↓↓↓

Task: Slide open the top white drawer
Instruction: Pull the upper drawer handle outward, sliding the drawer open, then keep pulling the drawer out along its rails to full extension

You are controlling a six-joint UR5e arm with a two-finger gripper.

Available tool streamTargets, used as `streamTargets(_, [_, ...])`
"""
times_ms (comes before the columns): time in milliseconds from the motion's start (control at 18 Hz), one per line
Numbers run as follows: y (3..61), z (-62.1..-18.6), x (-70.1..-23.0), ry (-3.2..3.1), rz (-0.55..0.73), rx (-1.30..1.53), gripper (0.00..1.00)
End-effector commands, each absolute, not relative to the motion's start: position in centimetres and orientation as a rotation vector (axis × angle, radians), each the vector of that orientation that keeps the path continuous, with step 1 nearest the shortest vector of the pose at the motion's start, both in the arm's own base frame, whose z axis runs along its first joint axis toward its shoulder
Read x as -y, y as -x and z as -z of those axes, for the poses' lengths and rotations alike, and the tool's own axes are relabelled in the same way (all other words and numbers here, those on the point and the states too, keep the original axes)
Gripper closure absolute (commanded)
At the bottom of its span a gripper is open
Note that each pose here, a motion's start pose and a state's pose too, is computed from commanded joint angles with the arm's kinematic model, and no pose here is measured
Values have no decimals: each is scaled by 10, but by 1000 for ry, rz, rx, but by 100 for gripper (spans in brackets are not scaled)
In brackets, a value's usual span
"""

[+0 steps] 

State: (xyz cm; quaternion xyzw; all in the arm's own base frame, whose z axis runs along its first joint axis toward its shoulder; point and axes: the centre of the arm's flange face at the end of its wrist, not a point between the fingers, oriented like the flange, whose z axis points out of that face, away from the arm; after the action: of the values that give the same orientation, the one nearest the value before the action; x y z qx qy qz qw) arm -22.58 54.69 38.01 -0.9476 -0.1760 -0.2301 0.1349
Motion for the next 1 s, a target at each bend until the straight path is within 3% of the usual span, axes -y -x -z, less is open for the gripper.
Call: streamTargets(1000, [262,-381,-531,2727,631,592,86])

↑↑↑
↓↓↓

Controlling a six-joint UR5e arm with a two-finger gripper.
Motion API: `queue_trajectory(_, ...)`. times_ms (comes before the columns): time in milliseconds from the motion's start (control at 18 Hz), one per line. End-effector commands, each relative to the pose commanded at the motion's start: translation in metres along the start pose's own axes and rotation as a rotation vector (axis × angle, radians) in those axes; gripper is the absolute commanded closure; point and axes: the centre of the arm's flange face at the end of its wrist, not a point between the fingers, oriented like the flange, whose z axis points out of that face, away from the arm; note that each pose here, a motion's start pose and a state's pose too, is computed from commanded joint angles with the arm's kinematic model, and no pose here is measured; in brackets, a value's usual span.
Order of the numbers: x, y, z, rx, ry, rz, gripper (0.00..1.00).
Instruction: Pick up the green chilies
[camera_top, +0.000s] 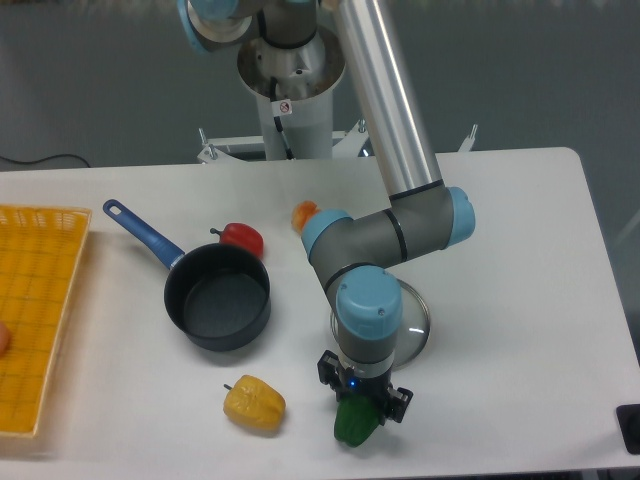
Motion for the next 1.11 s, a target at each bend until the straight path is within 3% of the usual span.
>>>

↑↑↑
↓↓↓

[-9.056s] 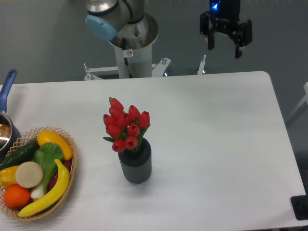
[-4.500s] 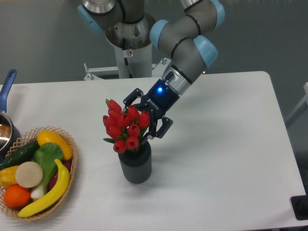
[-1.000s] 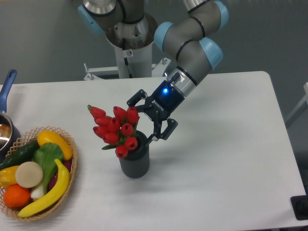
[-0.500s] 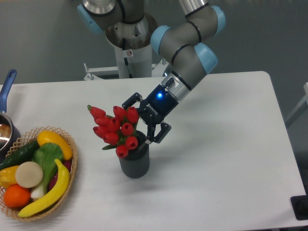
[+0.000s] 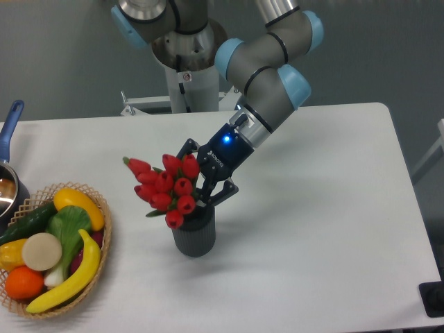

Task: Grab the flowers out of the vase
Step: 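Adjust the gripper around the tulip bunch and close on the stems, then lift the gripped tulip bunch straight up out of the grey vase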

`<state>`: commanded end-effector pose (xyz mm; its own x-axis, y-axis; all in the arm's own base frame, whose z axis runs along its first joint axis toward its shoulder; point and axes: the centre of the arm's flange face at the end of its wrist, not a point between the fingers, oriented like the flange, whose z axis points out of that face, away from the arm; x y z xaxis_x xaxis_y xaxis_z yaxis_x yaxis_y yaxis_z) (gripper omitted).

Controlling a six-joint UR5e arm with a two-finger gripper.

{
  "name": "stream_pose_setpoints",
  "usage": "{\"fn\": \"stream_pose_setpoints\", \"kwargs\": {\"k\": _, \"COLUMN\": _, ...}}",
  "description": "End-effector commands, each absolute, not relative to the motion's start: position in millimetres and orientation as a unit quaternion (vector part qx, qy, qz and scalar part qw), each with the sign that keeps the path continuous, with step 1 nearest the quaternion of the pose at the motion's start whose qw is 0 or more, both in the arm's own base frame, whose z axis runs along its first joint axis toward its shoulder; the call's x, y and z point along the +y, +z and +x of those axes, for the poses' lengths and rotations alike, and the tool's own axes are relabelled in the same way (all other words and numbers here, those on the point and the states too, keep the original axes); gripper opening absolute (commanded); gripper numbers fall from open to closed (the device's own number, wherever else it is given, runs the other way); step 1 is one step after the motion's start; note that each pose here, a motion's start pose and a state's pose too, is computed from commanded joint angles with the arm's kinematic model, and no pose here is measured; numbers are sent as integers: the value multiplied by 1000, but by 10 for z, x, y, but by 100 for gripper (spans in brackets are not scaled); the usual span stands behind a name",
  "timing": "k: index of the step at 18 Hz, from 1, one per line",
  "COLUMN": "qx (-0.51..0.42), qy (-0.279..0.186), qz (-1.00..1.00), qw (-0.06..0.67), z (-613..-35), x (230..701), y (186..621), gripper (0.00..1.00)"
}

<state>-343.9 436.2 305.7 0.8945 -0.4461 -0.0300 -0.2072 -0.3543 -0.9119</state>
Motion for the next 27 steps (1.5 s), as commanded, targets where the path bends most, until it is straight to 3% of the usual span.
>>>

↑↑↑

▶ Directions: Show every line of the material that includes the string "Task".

▶ Answer box:
Task: Slide open the top white drawer
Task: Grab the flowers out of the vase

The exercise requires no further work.